What if everyone who didn't like a few things decides to just not co-operate
and run off? So now SV is its own state. San Francisco is going to be part of
this state and it already has gentrification-type issues. What if those people
get mad and wanna make their own state too? A state where the non-techs can
keep their apartments and not be displaced by techies. So, now where do the
techies live?

------
nostromo
This proposal is clever in that it greatly increases the (former) state's
power in the senate, but does so by splitting the state's senators 50/50
between both parties.

That would net republicans 2 more senators than they have today -- so if the
state passes it, I imagine the republicans in congress might actually allow it
to happen.

This would change the dynamic for presidential elections dramatically (thanks
to our byzantine way of selecting a president); pulling away several "secure"
democratic votes to republicans. I believe republicans already have a
electoral vote per capita advantage, as seen in the 2000 election.

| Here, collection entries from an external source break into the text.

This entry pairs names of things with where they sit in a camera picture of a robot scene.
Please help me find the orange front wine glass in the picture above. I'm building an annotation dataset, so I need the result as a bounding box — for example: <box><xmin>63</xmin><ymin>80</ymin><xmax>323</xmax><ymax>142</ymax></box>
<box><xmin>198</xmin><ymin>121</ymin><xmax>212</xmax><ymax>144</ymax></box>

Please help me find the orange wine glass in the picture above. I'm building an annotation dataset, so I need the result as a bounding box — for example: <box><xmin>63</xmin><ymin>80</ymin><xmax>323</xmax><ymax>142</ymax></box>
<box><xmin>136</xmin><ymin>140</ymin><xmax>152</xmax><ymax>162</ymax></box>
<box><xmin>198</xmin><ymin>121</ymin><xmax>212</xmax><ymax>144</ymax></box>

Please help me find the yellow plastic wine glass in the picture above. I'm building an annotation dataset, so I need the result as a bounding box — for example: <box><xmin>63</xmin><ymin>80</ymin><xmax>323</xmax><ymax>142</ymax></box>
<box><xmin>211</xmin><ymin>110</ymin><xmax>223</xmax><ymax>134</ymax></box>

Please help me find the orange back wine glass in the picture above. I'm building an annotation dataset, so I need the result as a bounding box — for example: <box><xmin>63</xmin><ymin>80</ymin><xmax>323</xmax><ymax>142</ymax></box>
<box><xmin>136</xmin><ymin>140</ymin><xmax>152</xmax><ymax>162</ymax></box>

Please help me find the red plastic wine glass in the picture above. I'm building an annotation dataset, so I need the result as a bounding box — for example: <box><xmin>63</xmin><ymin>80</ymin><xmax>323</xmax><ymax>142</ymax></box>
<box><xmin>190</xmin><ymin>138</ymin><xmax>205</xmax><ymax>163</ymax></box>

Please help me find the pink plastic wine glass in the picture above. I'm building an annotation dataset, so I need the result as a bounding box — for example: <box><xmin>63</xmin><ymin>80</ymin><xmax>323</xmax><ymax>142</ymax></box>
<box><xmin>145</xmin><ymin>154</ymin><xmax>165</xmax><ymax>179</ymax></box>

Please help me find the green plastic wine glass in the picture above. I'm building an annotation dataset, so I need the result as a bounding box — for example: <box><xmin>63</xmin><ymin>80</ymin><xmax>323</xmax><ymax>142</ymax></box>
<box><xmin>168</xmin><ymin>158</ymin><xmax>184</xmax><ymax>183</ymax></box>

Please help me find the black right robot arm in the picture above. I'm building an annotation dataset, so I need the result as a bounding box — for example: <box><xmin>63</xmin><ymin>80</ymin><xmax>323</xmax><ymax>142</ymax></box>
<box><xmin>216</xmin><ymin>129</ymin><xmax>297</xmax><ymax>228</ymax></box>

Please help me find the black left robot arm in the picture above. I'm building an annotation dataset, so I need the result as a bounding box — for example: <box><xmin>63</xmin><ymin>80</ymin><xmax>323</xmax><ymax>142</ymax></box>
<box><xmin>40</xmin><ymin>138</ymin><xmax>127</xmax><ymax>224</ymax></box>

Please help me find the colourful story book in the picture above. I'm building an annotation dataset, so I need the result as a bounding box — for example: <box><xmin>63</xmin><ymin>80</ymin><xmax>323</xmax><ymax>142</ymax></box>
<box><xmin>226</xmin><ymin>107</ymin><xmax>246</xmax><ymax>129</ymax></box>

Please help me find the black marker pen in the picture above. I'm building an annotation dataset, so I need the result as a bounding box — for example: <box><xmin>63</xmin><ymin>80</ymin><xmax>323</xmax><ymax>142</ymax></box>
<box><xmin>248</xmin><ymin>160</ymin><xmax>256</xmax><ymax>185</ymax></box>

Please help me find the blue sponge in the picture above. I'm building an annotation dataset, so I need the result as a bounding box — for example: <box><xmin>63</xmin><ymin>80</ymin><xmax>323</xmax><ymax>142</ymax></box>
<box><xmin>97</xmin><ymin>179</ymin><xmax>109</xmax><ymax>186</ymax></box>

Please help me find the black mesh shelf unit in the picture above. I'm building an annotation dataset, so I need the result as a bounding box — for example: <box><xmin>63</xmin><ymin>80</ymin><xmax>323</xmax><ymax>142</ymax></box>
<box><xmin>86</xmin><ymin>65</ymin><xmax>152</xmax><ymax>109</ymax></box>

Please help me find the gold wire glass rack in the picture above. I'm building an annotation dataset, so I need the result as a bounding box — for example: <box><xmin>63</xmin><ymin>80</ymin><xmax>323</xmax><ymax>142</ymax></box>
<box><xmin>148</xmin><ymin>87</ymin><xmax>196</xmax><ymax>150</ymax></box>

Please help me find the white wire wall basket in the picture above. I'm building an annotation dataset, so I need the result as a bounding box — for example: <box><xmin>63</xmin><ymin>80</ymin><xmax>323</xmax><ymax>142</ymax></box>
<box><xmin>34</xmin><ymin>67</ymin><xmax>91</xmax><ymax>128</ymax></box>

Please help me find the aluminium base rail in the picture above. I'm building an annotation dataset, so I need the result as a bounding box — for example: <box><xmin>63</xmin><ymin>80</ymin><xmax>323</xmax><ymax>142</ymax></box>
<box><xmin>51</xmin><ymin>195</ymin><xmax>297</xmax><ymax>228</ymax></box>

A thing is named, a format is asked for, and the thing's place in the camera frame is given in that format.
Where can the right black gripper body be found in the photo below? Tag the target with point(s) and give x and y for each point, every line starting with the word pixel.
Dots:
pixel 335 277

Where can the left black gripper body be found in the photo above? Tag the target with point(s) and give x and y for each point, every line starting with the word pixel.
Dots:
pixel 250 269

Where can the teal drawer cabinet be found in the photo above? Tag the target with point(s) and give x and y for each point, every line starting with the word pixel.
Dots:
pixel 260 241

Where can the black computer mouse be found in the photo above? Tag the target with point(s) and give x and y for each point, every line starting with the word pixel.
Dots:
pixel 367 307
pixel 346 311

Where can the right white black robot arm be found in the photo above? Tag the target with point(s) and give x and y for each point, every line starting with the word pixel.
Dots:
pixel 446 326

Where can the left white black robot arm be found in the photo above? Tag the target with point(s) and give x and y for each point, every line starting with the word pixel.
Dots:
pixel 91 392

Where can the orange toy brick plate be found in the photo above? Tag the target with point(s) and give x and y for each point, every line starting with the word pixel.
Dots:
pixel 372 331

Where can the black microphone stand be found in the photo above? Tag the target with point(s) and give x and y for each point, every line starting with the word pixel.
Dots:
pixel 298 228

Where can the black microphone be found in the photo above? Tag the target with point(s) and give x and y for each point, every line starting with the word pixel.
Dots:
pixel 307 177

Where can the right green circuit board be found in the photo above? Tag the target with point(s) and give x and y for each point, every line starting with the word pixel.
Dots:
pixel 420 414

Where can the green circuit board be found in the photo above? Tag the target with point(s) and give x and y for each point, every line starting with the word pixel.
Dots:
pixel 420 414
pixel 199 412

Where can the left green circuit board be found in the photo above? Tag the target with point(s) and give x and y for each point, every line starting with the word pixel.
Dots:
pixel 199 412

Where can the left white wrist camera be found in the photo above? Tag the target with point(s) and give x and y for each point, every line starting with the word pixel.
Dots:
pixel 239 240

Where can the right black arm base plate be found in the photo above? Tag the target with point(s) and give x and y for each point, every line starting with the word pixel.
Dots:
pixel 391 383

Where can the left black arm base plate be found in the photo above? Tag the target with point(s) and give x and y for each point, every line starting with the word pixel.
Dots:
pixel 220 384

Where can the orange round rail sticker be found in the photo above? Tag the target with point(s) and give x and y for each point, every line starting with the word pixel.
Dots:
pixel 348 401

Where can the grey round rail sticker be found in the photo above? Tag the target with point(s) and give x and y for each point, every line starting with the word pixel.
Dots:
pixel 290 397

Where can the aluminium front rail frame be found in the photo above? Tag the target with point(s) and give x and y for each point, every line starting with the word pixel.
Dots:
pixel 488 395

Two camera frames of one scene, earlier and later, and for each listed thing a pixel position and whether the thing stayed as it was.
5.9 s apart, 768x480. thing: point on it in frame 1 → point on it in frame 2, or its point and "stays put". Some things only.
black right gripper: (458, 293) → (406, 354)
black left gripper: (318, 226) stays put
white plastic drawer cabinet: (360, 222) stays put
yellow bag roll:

Also, a 55 star flag doesn't look so terrible:
[http://i.imgur.com/5yKPsUR.png](http://i.imgur.com/5yKPsUR.png)

------
hristov
Only his first point (about getting a fair number of senators) makes sense.
Senate representation is a big problem for our country. Things have gotten to
the point where many small states can flat out extort the US population as a
whole. (Our terrible corn based ethanol legislation is an example of such
extortion.)

Unfortunately, I do not think splitting CA will get us more senators. I am
pretty sure that additional states have to be approved on the federal level.
And considering Washington, DC. still to this day does not have Senate
representation, I really really doubt the federal government would allow
California to have 10 more senators.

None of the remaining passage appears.